The present data uncover a specific role of the Kir 4.1/Kir 5.1 channel in the modulation of ENaC activity and emphasize the potential for using Kir 4.1/Kir 5.1 inhibitors to regulate electrolyte homeostasis and BP.
摘要:
位于远端肾单位上皮细胞基底外侧膜上的向内整流K(Kir)通道在K处理和BP控制中起着至关重要的作用。使这些通道成为治疗高血压的有吸引力的目标。本研究的目的是确定基底外侧Kir4.1/Kir5.1异聚K通道的抑制如何影响皮质集合管(CCD)主要细胞中上皮钠通道(ENaC)介导的Na转运。
氟西汀的作用,阿米替林和最近开发的Kir抑制剂,VU0134992,对Kir4.1,Kir4.1/Kir5.1和ENaC的活性使用电生理学方法在用各自通道亚基转染的CHO细胞中进行测试,培养的极化上皮mCCDcl1细胞和新鲜分离的大鼠和人CCD小管。为了测试药理Kir4.1/Kir5.1抑制对体内电解质稳态的影响以及远端小管运输的相应变化,Dahl盐敏感大鼠注射阿米替林(15mg·kg-1·day-1)3天。
我们发现抑制Kir4.1/Kir5.1,但不抑制Kir4.1通道,使细胞膜去极化,诱导细胞内Ca2+浓度升高并抑制ENaC活性。此外,我们证明阿米替林给药导致血浆K+水平显著下降,引发钠排泄和利尿。
目前的数据揭示了Kir4.1/Kir5.1通道在调节ENaC活性中的特定作用,并强调了使用Kir4.1/Kir5.1抑制剂调节电解质稳态和BP的潜力。
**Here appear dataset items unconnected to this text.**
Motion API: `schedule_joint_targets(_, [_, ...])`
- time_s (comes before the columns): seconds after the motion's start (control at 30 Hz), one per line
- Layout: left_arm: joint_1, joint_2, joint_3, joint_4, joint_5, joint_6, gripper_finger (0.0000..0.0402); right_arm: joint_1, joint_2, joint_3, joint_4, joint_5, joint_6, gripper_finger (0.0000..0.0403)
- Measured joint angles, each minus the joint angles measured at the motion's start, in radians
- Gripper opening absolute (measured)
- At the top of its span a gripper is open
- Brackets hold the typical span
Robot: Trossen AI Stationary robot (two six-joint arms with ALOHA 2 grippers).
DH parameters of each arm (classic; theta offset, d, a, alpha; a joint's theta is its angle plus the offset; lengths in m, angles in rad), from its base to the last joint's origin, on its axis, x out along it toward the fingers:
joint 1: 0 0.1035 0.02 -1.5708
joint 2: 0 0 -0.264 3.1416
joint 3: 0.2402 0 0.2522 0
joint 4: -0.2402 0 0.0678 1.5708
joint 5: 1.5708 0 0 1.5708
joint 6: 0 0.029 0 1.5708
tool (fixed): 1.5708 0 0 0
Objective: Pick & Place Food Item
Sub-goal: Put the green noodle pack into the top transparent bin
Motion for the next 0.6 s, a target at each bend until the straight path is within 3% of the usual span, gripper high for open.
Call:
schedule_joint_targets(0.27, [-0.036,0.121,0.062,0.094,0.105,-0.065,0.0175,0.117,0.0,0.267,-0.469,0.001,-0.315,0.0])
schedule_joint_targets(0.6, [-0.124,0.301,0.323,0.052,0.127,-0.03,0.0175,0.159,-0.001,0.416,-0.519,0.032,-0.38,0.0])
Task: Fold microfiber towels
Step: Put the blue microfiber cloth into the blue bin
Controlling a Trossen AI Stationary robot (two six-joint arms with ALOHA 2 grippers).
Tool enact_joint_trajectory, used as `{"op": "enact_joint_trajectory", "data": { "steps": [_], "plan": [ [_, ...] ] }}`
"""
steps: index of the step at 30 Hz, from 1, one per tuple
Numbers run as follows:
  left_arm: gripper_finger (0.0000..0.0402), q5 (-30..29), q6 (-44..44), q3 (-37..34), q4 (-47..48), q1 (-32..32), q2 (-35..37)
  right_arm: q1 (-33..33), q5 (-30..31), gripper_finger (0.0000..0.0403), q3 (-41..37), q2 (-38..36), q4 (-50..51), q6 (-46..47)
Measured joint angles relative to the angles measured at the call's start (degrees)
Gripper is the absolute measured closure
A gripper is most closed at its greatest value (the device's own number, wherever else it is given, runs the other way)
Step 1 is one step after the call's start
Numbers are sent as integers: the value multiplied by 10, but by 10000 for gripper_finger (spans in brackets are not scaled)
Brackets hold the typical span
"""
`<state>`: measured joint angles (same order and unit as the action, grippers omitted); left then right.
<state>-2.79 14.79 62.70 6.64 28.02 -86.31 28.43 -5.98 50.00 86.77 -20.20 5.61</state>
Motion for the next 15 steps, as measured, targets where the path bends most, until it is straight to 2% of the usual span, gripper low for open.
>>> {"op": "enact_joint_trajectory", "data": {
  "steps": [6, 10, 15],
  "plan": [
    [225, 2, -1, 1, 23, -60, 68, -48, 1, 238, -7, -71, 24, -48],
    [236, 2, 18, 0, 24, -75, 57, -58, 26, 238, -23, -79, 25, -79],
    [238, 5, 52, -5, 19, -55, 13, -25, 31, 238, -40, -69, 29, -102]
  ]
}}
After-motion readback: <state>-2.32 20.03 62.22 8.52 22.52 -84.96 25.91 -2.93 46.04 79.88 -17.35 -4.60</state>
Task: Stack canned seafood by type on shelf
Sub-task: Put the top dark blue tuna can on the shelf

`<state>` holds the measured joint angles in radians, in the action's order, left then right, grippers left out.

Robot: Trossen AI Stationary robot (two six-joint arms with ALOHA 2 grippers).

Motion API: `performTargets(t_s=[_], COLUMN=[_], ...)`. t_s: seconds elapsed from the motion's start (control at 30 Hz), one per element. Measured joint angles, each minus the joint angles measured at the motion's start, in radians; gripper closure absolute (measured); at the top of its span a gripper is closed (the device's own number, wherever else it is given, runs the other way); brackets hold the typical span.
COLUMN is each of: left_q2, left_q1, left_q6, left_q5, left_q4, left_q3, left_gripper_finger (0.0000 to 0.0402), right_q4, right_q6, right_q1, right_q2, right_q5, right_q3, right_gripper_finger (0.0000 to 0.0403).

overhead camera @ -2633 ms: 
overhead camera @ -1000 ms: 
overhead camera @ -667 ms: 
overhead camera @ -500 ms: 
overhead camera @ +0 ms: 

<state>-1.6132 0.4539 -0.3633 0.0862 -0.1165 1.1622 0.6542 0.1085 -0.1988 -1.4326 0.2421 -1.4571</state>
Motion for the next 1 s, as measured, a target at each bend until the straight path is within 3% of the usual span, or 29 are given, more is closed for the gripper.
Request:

氟西汀的作用,阿米替林和最近开发的Kir抑制剂,VU0134992,对Kir4.1,Kir4.1/Kir5.1和ENaC的活性使用电生理学方法在用各自通道亚基转染的CHO细胞中进行测试,培养的极化上皮mCCDcl1细胞和新鲜分离的大鼠和人CCD小管。为了测试药理Kir4.1/Kir5.1抑制对体内电解质稳态的影响以及远端小管运输的相应变化,Dahl盐敏感大鼠注射阿米替林(15mg·kg-1·day-1)3天。
我们发现抑制Kir4.1/Kir5.1,但不抑制Kir4.1通道,使细胞膜去极化,诱导细胞内Ca2+浓度升高并抑制ENaC活性。此外,我们证明阿米替林给药导致血浆K+水平显著下降,引发钠排泄和利尿。
目前的数据揭示了Kir4.1/Kir5.1通道在调节ENaC活性中的特定作用,并强调了使用Kir4.1/Kir5.1抑制剂调节电解质稳态和BP的潜力。